The Effect of Intravenous Amiodarone on Heart Rate in Patients with Acute Myocardial Infarction or Ischemia and Sinus Tachycardia

The Effect of Intravenous Amiodarone on Heart Rate in Patients with Acute Myocardial Infarction or Ischemia and Sinus TachycardiaSinus tachycardia in the setting of acute myocardial infarction or ischemia may worsen the ischemic injury. Intravenous (IV) amiodarone is an effective antiarrhythmic agent for a variety of supraventricular and ventricular arrhythmias. In addition, a beneficial anti-ischemic effect has also been demonstrated in experimental and human studies. The effect of IV amiodarone on heart rate is controversial and difficult to interpret because of possible increased sympathetic tone caused by vasodilation. Studies have shown either no significant change or a reduction in heart rate following its administration. However, most of the patients studied have had heart rates within the normal range. We investigated the efficacy of IV amiodarone in slowing the heart rate in a group of patients with acute myocardial infarction or ischemia and sinus tachycardia.

Material and Methods
Patients admitted to our coronary care unit with acute myocardial ischemia or infarction who presented with or developed sinus tachycardia (sinus rates >95 beats/min) during the first 36 hours of admission were considered for amiodarone administration.
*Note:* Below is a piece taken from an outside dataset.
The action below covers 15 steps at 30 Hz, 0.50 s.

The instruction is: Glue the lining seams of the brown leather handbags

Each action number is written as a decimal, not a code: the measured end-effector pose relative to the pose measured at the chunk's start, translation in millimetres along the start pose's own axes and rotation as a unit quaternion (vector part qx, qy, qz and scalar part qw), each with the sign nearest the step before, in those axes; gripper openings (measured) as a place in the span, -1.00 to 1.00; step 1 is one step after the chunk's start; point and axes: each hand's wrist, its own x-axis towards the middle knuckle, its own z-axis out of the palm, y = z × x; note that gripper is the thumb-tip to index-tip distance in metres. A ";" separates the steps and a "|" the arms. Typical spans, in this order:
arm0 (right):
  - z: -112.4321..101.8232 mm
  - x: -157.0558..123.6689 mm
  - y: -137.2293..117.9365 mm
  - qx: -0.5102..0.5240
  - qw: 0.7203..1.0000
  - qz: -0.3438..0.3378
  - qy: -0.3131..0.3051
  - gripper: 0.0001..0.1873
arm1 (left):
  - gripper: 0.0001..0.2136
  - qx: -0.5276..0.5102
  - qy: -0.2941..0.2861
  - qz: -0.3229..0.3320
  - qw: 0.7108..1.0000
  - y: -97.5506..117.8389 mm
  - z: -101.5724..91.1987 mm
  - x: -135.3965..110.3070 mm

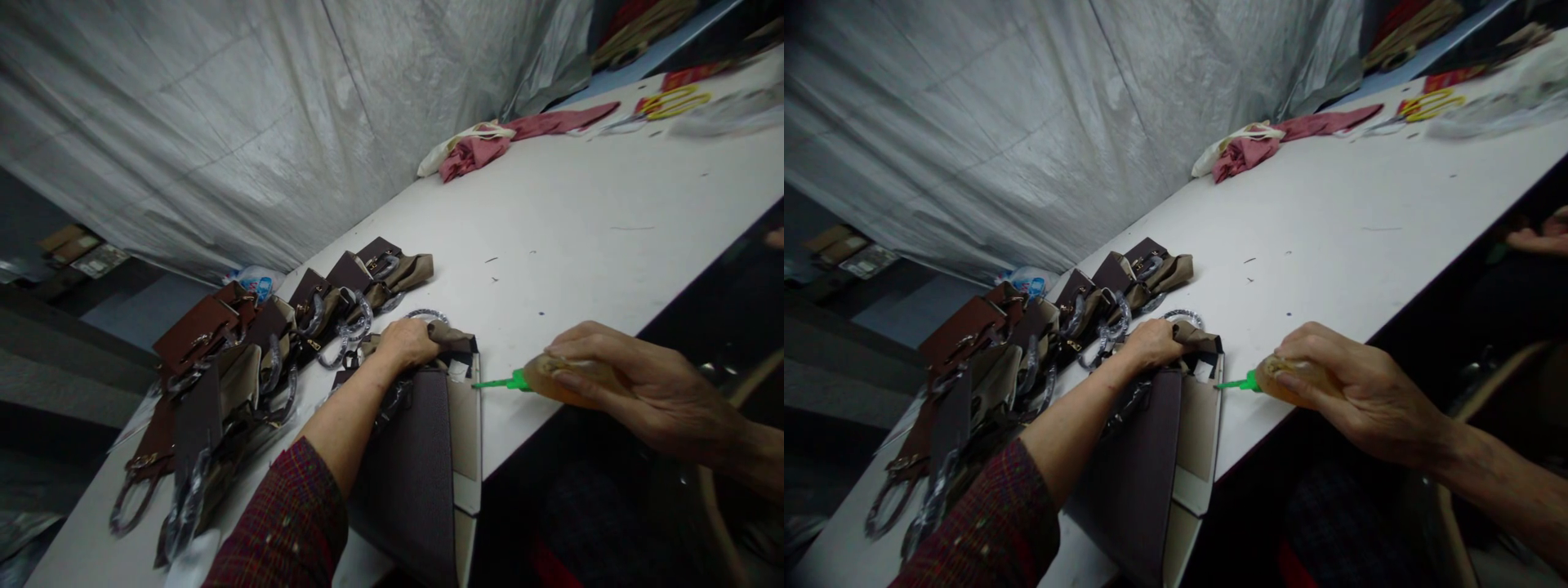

Patients presenting with known causes of sinus tachycardia such as anemia or hyperthyroidism were excluded. Those with sinus tachycardia and fever or congestive heart failure were initially excluded. However, if sinus tachycardia persisted for at least two hours after the correction of the above-mentioned causes, they were included in the study. Patients in whom sinus tachycardia was thought to be related to the administration of IV isosorbide dinitrate or other drugs with positive chronotropism were excluded.
The definition of acute myocardial infarction was based on the triad of typical prolonged chest pain, evolutionary ST-T changes with or without development of pathologic Q waves, and typical enzymatic curve. Acute myocardial ischemia was defined as typical chest pain with ST-T wave changes but without pathologic cardiac enzymes. Inferior myocardial infarction or ischemia was diagnosed when the inferior ECG leads were involved, whereas anterior infarction or ischemia were diagnosed when the ECG changes included the precordial leads. The hemodynamic status of each patient was determined according to the Killip classification. A Swan-Ganz catheter was inserted only when clinically indicated.